Tell Them Who You Are (documentary)

The trouble with being a documentary filmmaker, I suppose, is that there’s always a chance someone will make a documentary about YOU. And the trouble with making a movie about your famous filmmaker father is that he’s apt to try to tell you how to do it.

But out of such hot furnaces are new bonds forged, and “Tell Them Who You Are,” apart from being an interesting lesson in Hollywood history, is also a record of a father and son connecting after many years of failing to understand each other.

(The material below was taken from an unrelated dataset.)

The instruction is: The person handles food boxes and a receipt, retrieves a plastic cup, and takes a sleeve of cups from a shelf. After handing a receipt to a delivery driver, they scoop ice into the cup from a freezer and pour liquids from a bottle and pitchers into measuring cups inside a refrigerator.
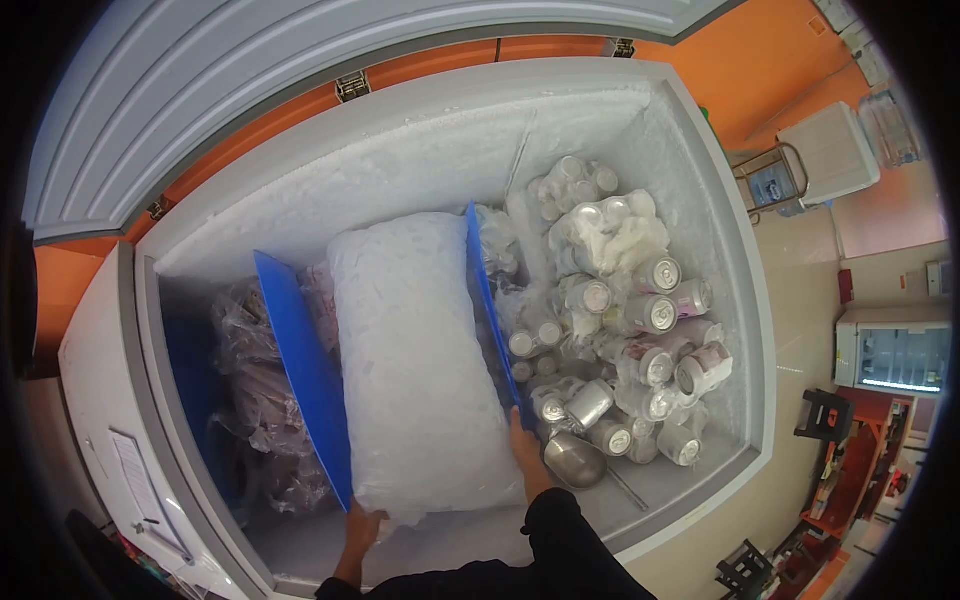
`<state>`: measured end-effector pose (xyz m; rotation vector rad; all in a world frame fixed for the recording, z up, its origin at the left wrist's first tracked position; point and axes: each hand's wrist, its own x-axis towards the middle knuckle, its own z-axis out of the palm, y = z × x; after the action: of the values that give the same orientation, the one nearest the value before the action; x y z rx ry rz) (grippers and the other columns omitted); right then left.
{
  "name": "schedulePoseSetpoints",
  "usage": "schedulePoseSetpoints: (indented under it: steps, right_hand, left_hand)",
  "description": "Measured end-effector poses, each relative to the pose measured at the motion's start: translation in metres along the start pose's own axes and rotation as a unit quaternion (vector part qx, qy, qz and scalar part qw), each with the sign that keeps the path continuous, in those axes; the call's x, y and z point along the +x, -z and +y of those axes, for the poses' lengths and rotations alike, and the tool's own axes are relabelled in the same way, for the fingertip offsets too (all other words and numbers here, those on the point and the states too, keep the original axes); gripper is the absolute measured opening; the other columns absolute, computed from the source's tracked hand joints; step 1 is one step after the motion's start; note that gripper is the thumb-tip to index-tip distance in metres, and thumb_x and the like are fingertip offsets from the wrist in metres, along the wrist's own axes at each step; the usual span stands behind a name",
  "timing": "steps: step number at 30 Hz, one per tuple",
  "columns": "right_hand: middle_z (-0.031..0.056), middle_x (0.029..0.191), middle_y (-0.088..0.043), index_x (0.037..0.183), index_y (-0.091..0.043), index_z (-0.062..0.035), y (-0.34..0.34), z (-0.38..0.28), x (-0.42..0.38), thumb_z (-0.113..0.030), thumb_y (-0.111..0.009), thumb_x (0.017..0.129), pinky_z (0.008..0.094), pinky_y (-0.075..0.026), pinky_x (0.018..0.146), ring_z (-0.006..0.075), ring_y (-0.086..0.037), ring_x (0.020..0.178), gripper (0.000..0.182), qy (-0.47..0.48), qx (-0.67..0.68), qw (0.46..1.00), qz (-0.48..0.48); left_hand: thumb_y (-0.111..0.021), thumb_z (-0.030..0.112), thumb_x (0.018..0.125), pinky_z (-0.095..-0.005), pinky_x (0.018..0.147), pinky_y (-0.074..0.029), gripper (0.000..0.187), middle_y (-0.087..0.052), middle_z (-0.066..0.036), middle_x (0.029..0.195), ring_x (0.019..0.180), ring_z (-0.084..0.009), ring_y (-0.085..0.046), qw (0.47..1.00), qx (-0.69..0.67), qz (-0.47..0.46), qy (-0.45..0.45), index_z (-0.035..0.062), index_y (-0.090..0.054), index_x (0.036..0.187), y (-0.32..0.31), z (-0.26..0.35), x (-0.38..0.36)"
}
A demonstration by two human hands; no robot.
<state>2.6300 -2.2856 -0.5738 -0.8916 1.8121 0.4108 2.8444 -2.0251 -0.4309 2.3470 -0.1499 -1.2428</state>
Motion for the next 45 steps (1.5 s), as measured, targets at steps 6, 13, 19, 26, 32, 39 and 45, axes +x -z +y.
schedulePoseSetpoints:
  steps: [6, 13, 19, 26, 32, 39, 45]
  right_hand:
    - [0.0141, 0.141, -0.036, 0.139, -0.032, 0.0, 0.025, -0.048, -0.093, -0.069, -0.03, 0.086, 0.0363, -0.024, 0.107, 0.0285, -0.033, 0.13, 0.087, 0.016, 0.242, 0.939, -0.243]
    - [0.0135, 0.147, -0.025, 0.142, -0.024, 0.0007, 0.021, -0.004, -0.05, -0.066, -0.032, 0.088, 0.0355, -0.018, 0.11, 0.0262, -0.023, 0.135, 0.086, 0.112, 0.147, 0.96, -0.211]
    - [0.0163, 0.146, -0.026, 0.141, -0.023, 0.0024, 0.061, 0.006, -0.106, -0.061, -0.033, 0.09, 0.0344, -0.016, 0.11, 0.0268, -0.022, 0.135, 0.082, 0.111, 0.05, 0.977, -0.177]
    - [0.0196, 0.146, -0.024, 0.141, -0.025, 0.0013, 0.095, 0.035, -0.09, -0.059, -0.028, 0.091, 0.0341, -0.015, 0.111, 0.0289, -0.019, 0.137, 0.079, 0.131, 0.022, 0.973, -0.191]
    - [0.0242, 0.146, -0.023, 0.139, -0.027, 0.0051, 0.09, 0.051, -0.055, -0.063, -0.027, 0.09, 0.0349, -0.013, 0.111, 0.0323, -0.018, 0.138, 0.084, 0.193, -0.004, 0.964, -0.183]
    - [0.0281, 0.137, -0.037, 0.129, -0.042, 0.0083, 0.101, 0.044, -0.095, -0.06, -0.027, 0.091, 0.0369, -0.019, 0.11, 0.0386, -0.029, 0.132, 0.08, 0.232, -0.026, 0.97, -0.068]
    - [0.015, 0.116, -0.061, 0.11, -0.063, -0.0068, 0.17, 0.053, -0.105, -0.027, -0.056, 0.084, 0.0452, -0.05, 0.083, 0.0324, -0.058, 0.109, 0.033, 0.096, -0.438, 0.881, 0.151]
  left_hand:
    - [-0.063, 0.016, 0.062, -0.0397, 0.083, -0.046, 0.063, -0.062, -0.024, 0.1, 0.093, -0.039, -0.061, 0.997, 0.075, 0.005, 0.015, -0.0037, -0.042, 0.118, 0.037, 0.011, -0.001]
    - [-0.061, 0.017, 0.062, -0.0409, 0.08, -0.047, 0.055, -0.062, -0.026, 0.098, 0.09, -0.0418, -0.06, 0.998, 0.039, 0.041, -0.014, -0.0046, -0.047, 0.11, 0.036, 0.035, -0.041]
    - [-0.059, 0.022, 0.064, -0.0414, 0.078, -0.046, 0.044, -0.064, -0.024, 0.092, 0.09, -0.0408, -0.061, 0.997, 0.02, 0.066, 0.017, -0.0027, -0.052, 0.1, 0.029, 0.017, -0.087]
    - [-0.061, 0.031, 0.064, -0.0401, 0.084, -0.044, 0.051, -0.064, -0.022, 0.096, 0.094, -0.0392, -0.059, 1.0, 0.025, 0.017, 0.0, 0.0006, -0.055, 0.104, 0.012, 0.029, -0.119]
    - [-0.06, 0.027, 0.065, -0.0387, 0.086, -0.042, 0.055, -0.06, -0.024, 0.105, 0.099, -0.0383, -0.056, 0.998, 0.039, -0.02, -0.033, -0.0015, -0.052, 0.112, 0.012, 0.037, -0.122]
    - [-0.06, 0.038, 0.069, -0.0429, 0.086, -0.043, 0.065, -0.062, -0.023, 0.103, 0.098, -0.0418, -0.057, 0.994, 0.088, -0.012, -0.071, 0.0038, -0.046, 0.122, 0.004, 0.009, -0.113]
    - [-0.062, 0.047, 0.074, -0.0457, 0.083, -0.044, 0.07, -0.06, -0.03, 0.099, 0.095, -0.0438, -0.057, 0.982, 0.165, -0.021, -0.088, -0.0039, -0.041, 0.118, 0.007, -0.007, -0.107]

The subject is Haskell Wexler, legendary Hollywood cinematographer on such films as “In the Heat of the Night,” “Coming Home,” “Colors,” “The Babe,” “Who’s Afraid of Virginia Woolf?” and “Bound for Glory,” and an Oscar-winner for the latter two. The cantankerous, garrulous old ladies’ man began work on “One Flew over the Cuckoo’s Nest” and was fired half-way through the production, eventually sharing credit (and an Oscar nomination) with his replacement, Bill Butler. He’s pals with George Lucas and provided technical advisement on “American Graffiti.”

He’s also been through three wives and who knows how many girlfriends. The son of a rich Chicago electronics salesman, Haskell rebelled against formality and became a power-to-the-people type, a hippie before there were hippies. As a youth, he organized a strike among the workers in his father’s factory. As an adult, he directed documentaries about civil rights and other underground movements.

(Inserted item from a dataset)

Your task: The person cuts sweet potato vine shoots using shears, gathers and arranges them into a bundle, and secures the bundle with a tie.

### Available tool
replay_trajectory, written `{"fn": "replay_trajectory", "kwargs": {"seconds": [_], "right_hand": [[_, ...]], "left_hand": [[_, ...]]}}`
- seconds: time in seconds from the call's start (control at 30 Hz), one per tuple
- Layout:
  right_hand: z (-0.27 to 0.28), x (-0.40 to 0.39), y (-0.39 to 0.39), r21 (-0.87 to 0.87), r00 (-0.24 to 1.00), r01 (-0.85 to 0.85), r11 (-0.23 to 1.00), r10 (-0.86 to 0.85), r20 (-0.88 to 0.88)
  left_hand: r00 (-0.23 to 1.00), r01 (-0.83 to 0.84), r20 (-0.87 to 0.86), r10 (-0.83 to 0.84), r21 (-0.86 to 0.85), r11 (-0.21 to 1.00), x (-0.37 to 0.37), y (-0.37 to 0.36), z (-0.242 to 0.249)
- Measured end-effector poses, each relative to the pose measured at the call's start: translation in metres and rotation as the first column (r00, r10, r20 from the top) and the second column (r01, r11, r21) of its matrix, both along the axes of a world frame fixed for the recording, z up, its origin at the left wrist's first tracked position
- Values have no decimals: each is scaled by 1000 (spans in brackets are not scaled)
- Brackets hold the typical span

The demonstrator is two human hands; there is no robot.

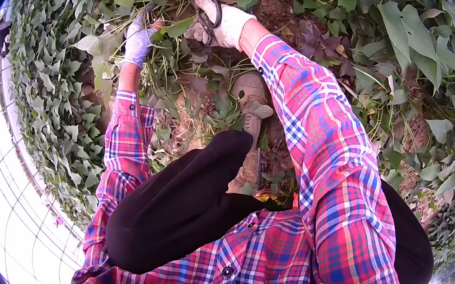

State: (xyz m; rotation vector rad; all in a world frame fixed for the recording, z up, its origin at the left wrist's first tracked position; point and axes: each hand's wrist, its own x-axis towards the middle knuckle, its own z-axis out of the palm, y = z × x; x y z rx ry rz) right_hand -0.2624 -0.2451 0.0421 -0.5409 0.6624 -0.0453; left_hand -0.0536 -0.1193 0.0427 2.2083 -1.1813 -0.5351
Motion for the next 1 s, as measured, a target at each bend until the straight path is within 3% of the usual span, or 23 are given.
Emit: {"fn": "replay_trajectory", "kwargs": {"seconds": [0.07,0.17,0.23,0.3,0.37,0.47,0.5,0.57,0.6,0.67,0.7,0.73,0.77,0.8,0.83,0.87,0.93,1.0], "right_hand": [[-1,2,-1,-9,998,31,999,-31,46],[-18,11,-4,-52,999,26,998,-28,-26],[-22,12,-7,-116,999,-38,993,34,-38],[-19,11,-9,-178,994,-102,979,94,-53],[-11,7,-12,-201,980,-166,966,139,-140],[-24,10,-9,-269,986,-167,948,154,-69],[-27,8,-9,-207,978,-204,957,187,-95],[-22,-1,-2,-311,973,-219,925,185,-135],[-14,-9,4,-364,965,-243,899,185,-187],[-3,-35,17,-328,956,-269,906,211,-203],[7,-53,24,-309,944,-301,902,237,-229],[2,-69,33,-164,933,-300,940,253,-256],[0,-86,39,-114,926,-311,944,274,-259],[-5,-99,51,-216,921,-318,923,247,-302],[-11,-112,59,-207,923,-292,934,219,-315],[-11,-124,65,-198,925,-265,944,191,-328],[7,-134,71,-167,935,-233,958,174,-309],[22,-137,74,-474,965,-189,860,74,-250]], "left_hand": [[997,4,-71,-7,-38,999,0,0,-1],[998,-68,0,69,102,992,-11,1,8],[997,-75,9,74,94,993,-6,5,-2],[999,-28,37,30,-63,998,3,4,-15],[999,-37,-28,34,-111,993,0,4,-15],[997,-62,42,58,114,992,3,3,-11],[994,-64,99,51,139,988,-1,3,-6],[955,-95,295,33,200,975,-14,6,10],[964,-119,257,74,162,980,-18,12,17],[979,-157,137,151,36,987,-27,29,29],[979,-150,146,140,55,987,-29,39,30],[979,-142,156,129,75,987,-30,49,32],[967,-167,210,141,112,980,-37,54,41],[946,-198,291,143,171,965,-40,63,47],[919,-233,369,138,227,946,-43,72,52],[931,-247,321,172,212,945,-32,101,33],[922,-343,-108,373,227,912,-58,123,76],[839,-444,-361,408,-18,896,-76,142,91]]}}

Wexler’s son, Mark, primarily a photographer by trade, is the man behind “Tell Them Who You Are,” which biographies his father and records his relationship with him. (“I’m not exactly what you’d call a fan,” Mark says of his own attitude toward Dad’s work.) Just as Haskell bucked against his upbringing to become a radical, Mark rebelled the other way to become a conservative. His grandfather, the Chicago electronics magnate, would surely be proud of him.

His dad is more prickly. The opening shot of “Tell Them Who You Are” has Haskell in the frame, Mark off-camera giving instructions as they tour Haskell’s warehouse of camera equipment. Haskell doesn’t take kindly to directions — ask any of the directors he’s provided cinematography for — and certainly not when the subject is himself.

Later in the movie, Haskell tells his son he has something important to tell him and he wants it on film. When Mark arrives, they spend 10 minutes arguing about the best way to shoot the scene in regards to lighting and camera setups. We never do find out what Haskell wanted to tell him in the first place.

As a lover of film history, I’m always delighted to see the story of an unsung Hollywood legend. (A lot of people couldn’t even tell you what a cinematographer does, let alone name a famous one.) That in itself would be useful, but “Tell Them Who You Are” goes a bit further, documenting Mark and Haskell’s tortuous path to making amends and relating to one another. That universalizes the movie, making it not just a behind-the-scenes history chapter but an insightful father-son comedy-drama.

B (1 hr., 35 min.; R, scattered F-words, brief strong sexuality (a clip from a movie), partial nudity.)